Seeing what the heck is going on inside of us is useful for many aspects of modern medicine. But how to do this without slicing and dicing through barriers like flesh and bone to observe living intact tissues, like our brains, is a tricky thing to do.
Thick, inconsistent structures like bone will scatter light unpredictably, making it difficult to figure out what's going on behind them. And the deeper you wish to see, the more scattered light obscures fine and fragile biological structure.
There are plenty of options for researchers who are keen to watch living tissues do their thing, using clever optical tricks to turn scattered photons moving at certain frequencies into an image. But by risking tissue damage or operating only at shallow depths, they all have drawbacks.
A team of scientists has now found a way to create a clear image from scattered infrared light emitted from a laser, even after it's passed through a thick layer of bone.

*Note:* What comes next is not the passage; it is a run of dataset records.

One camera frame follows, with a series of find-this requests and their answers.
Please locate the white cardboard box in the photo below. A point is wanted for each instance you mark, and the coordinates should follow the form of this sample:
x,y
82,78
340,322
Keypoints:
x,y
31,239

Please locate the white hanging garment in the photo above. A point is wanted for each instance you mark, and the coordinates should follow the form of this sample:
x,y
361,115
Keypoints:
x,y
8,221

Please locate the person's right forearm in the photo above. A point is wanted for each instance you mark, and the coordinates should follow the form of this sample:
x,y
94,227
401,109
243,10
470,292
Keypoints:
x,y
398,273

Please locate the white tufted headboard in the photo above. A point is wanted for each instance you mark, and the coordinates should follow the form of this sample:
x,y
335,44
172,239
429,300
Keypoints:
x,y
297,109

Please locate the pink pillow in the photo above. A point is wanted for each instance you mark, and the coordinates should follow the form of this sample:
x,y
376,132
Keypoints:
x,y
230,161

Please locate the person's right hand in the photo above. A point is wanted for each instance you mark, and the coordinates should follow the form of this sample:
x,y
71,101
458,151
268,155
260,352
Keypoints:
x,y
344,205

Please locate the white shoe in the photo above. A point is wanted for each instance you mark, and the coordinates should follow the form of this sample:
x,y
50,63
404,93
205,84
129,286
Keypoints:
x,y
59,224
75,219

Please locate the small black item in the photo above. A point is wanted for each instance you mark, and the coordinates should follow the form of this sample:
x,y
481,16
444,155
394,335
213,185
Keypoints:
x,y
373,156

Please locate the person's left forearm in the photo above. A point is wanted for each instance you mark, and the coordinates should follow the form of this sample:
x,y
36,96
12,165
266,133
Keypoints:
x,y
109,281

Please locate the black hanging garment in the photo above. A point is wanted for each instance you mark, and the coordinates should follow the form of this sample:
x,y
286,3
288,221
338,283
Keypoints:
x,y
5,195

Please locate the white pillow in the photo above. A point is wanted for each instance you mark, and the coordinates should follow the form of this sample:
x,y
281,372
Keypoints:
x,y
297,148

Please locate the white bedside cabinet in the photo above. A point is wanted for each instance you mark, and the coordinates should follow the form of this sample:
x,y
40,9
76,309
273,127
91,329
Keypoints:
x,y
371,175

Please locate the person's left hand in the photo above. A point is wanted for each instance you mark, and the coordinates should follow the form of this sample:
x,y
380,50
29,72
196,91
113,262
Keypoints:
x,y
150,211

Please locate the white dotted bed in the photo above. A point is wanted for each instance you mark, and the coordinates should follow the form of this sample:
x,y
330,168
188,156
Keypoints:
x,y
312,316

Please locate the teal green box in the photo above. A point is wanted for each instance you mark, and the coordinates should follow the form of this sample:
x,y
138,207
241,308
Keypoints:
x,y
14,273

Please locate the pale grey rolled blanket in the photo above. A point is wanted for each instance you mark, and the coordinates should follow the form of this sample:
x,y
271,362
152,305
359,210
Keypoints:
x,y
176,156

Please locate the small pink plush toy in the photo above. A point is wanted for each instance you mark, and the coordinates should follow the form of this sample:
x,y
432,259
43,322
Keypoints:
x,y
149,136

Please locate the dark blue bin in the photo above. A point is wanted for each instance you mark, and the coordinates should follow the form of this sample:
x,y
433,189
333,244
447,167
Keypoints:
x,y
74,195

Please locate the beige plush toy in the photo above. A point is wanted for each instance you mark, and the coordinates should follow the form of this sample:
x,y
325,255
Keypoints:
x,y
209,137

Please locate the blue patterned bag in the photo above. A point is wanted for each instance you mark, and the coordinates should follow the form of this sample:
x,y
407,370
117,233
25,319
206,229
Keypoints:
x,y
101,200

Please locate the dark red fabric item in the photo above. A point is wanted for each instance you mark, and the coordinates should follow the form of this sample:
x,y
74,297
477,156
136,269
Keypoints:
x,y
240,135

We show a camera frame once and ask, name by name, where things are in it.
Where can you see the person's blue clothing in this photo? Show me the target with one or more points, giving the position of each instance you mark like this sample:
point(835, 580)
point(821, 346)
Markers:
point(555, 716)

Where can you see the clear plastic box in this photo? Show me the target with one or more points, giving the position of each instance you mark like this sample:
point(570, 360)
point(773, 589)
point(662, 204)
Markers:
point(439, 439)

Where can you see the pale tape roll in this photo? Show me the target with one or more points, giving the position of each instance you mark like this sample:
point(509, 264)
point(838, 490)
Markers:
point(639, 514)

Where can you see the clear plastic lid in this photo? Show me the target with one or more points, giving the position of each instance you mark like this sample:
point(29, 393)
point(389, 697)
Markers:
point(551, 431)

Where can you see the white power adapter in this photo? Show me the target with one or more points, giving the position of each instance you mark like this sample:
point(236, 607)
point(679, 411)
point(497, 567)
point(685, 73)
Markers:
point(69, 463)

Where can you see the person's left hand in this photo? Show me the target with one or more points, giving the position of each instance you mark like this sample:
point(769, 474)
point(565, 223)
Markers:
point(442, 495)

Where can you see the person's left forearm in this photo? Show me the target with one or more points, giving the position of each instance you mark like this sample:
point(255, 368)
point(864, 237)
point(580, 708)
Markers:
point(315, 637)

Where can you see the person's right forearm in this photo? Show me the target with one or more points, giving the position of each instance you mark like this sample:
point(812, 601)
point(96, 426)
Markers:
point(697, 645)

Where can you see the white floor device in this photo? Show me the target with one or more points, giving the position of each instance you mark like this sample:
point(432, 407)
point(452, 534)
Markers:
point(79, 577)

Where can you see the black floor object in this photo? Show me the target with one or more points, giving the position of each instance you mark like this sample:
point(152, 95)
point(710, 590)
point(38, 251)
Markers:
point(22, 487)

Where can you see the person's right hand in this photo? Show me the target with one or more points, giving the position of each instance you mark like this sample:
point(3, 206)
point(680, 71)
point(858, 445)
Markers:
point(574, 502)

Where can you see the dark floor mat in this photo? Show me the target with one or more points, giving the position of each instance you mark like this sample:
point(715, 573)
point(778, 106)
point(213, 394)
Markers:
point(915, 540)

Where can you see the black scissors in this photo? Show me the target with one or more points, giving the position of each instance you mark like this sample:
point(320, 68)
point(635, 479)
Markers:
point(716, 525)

"Our microscope allows us to investigate fine internal structures deep within living tissues that cannot be resolved by any other means," said physicists Seokchan Yoon and Hojun Lee from Korea University.
While a technique called three-photon microscopy has succeeded in capturing images of neurons beneath a mouse skull before, most attempts to get crystal-clear imagery from bone-cased animal heads require cutting openings through the skull.
Three-photon microscopy uses longer wavelengths and a special gel to help see beyond bone, however this method can only penetrate so deep, and combines light frequencies in a way that risks damaging delicate biological molecules.
By combining imaging techniques with the power of computational adaptive optics previously used to correct optical distortion in ground-based astronomy, Yoon and colleagues were able to create the first ever high-resolution images of mouse neural networks from behind its intact skull.
They call their new imaging technology laser-scanning reflection-matrix microscopy (LS-RMM). It's based on conventional laser-scanning confocal microscopy, except it detects light scattering not just at the depth being imaged, but also gets a complete input-output response of the light-medium interaction - its reflection-matrix.
When light (in this case, from a laser) passes through an object, some photons travel straight through, while others are deflected. Bone, with it's complex internal structure, is particularly good at scattering light.
The farther the light has to travel, the more those ballistic photons scatter out of the picture. Most microscopy techniques rely on those straight-shooting light waves to build a clear, bright image. LS-RRM uses a special matrix to make the most of any aberrant rays of light.
After recording the reflection matrix, the team used adaptive optics programming to sort out which light particles define and which obscure. Along with a spatial light modulator to help correct other physical aberrations that occur at such small scales of imaging, they were able to generate a picture of mouse neural networks from the data.
"The identification of wavefront aberrations is based on the intrinsic reflectance contrast of targets," the team explained in their paper. "As such, it does not require fluorescent labeling and high excitation power."
Visualising biological structures in their natural living context has the potential to reveal more about their roles and functions as well as allowing easier detection of problems.
"This will greatly aid us in early disease diagnosis and expedite neuroscience research," said Yoon and Lee.
LS-RMM is limited by computing power, as it requires intense and time-consuming computations to process complicated aberrations from small detailed areas. But the team suggests their aberration correction algorithm could also be applied to other imaging techniques to allow them to resolve deeper images, too.
We can't wait to see what this new technology will reveal hidden inside us.
This research was published in Nature Communications.